- **EXERCISE DIRECTIONS**:
Pick out and copy every line below that has the word "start".

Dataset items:

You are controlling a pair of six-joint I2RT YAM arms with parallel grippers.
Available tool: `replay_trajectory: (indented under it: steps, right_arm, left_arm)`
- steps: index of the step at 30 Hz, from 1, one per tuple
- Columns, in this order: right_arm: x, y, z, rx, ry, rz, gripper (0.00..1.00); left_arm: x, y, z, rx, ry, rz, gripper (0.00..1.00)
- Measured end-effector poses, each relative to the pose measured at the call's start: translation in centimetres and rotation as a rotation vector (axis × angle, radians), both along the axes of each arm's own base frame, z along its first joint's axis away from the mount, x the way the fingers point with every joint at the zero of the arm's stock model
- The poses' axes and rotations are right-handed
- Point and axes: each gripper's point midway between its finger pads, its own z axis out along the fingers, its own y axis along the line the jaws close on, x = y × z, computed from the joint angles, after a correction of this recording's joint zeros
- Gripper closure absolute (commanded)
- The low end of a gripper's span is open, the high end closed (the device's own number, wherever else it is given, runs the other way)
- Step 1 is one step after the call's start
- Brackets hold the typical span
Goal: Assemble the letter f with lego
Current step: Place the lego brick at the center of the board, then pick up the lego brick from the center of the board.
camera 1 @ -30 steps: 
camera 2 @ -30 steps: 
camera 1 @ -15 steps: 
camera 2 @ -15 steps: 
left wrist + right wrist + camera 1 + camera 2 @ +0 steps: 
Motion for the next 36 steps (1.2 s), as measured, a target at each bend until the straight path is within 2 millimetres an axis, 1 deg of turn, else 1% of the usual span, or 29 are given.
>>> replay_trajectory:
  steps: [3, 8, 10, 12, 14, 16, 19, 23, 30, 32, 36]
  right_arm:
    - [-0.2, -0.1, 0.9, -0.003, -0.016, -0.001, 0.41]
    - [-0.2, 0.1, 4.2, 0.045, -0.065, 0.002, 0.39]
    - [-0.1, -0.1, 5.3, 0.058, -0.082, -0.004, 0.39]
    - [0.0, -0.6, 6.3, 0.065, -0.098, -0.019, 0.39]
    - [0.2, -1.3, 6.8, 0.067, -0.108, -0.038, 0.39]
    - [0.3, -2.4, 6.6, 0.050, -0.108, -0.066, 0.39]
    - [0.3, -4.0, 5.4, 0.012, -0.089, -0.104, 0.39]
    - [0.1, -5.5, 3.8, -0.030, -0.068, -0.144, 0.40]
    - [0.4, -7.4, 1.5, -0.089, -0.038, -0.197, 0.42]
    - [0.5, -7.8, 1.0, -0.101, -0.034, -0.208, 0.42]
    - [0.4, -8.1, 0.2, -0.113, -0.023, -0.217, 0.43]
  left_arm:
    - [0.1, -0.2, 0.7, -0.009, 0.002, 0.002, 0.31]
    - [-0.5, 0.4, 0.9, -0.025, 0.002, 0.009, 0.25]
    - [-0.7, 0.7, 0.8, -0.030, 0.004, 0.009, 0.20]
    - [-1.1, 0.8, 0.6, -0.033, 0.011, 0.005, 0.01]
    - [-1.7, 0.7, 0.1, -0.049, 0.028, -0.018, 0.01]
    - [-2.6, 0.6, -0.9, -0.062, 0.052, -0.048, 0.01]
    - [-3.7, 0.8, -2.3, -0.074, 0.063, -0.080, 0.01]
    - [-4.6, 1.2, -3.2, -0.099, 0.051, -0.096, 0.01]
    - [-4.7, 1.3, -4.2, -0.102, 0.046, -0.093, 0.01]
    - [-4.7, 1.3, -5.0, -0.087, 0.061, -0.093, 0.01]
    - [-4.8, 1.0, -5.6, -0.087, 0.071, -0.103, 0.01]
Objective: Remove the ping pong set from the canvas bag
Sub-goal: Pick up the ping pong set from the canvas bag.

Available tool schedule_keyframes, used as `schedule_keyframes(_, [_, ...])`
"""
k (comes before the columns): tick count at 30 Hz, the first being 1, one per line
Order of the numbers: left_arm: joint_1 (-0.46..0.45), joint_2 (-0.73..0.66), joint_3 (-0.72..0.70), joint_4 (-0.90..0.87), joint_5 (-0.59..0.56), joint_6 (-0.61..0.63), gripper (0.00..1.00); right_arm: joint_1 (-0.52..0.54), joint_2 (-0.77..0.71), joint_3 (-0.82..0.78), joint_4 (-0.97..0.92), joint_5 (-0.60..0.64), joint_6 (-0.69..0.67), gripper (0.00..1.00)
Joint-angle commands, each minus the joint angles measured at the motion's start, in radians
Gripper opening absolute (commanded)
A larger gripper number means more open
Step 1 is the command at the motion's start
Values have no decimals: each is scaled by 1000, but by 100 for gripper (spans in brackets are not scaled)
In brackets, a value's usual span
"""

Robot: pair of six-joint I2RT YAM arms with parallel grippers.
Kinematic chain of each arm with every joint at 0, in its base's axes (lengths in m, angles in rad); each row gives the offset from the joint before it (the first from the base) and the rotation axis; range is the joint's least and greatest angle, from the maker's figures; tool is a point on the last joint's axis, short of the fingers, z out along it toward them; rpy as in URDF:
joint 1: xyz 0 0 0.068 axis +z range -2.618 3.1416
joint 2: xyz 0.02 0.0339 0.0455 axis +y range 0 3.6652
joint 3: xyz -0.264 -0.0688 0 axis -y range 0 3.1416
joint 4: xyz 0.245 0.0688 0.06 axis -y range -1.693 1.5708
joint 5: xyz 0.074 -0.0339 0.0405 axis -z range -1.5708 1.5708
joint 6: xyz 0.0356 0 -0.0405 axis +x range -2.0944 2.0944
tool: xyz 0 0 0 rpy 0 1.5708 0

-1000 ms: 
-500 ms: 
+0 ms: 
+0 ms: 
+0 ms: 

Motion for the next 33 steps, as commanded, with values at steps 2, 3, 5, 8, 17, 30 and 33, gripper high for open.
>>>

- **RESULT**:
- Measured end-effector poses, each relative to the pose measured at the call's start: translation in centimetres and rotation as a rotation vector (axis × angle, radians), both along the axes of each arm's own base frame, z along its first joint's axis away from the mount, x the way the fingers point with every joint at the zero of the arm's stock model
- Step 1 is one step after the call's start
Joint-angle commands, each minus the joint angles measured at the motion's start, in radians
Step 1 is the command at the motion's start

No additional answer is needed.